Data shown:
....
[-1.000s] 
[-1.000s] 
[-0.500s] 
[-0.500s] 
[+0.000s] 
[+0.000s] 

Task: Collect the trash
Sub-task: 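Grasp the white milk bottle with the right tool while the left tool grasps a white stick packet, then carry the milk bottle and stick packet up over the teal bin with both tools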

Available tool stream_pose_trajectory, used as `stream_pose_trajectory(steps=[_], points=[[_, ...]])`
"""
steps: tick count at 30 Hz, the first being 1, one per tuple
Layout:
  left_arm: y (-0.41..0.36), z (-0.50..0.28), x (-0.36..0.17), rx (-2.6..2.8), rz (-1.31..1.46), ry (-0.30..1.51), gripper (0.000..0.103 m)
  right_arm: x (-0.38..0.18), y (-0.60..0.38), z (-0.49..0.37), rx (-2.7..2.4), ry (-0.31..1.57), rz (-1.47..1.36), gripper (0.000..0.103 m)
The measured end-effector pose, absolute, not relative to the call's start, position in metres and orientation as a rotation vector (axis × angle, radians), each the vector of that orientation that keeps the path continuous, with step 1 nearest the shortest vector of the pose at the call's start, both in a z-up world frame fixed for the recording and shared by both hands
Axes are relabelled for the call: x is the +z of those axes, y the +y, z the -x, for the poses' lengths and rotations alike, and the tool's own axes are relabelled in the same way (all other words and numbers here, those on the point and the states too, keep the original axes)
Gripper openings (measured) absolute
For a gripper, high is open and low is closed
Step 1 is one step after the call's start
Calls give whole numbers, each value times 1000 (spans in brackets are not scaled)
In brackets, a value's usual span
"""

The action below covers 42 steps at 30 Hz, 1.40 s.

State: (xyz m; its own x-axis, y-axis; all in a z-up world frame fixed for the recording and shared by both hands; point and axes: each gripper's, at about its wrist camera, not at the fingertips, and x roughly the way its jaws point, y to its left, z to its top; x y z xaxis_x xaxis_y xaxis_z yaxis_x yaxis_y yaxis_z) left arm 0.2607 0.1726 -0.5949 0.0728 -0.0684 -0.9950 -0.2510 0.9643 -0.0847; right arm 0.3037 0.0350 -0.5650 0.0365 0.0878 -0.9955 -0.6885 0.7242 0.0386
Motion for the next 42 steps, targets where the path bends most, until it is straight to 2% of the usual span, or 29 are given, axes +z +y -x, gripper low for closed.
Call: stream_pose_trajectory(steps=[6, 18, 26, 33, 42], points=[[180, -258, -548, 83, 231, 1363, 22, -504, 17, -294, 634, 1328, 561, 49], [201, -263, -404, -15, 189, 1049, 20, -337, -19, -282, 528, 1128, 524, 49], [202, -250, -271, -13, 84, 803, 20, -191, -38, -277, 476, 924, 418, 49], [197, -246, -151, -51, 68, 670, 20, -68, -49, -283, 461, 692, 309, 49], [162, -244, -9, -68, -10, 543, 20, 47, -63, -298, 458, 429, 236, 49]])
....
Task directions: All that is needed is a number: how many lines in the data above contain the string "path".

Task output: 2